▸ **What is expected**
Show, from the entries below, every line in which "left" appears.

▸ **Listed entries**
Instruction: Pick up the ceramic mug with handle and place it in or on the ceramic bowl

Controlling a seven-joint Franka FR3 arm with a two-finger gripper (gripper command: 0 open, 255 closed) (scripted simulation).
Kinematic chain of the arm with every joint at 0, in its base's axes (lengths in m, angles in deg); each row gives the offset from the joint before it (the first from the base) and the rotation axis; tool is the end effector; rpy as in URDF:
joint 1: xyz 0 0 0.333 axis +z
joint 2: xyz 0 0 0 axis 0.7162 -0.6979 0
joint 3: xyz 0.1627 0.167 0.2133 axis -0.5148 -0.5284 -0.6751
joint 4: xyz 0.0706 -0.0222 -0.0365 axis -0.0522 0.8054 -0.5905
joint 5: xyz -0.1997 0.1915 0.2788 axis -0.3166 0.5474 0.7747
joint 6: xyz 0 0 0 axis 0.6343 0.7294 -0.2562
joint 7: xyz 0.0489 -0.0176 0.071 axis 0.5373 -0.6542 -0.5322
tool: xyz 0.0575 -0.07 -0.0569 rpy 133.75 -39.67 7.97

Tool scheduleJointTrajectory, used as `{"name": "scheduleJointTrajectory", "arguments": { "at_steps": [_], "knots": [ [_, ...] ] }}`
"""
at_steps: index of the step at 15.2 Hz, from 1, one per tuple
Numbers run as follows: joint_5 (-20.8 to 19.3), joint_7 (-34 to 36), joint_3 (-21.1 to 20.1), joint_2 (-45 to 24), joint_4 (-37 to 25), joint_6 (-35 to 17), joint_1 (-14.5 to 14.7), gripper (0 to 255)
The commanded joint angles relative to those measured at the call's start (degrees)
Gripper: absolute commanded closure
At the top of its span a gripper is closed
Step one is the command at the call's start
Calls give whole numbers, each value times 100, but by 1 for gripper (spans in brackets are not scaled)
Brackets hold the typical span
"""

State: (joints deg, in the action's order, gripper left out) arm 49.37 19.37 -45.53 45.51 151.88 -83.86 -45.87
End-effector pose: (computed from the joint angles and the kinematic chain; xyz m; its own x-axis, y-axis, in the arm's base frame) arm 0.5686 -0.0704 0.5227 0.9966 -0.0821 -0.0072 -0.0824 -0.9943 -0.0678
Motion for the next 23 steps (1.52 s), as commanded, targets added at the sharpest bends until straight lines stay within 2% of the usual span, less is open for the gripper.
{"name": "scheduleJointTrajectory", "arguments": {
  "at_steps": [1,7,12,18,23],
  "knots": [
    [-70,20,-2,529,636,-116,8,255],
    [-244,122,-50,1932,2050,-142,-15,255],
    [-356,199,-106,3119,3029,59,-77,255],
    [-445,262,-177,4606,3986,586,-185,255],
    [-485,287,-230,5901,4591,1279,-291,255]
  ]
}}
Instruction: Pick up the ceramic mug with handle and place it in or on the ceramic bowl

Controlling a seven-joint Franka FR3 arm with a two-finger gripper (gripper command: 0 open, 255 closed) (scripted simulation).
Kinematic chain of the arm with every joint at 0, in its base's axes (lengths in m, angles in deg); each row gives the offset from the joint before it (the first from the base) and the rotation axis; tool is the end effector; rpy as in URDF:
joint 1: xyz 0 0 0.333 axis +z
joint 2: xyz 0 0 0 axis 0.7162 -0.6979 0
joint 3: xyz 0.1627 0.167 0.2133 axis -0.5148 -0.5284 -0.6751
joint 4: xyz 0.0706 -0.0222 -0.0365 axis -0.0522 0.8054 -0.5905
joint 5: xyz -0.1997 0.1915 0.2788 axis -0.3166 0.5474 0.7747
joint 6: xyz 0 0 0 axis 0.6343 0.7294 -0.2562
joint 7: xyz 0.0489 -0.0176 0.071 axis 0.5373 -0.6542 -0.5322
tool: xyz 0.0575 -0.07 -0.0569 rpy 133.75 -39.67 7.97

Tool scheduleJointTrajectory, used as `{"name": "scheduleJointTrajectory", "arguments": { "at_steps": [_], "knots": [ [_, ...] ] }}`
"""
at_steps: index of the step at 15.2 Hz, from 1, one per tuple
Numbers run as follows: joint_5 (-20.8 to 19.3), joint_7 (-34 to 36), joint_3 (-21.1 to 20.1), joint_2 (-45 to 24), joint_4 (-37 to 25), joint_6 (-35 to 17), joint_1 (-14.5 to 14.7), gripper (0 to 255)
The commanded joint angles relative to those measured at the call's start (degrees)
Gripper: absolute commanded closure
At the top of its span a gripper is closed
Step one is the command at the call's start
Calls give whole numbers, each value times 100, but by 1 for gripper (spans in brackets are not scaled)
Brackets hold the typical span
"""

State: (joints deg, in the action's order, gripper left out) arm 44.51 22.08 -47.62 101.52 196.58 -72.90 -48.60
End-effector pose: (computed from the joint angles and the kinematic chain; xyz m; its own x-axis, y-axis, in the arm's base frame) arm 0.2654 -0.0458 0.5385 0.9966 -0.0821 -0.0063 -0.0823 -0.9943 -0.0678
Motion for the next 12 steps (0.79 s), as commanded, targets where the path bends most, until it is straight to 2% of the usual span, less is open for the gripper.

▸ **Written answer**
State: (joints deg, in the action's order, gripper left out) arm 49.37 19.37 -45.53 45.51 151.88 -83.86 -45.87
State: (joints deg, in the action's order, gripper left out) arm 44.51 22.08 -47.62 101.52 196.58 -72.90 -48.60

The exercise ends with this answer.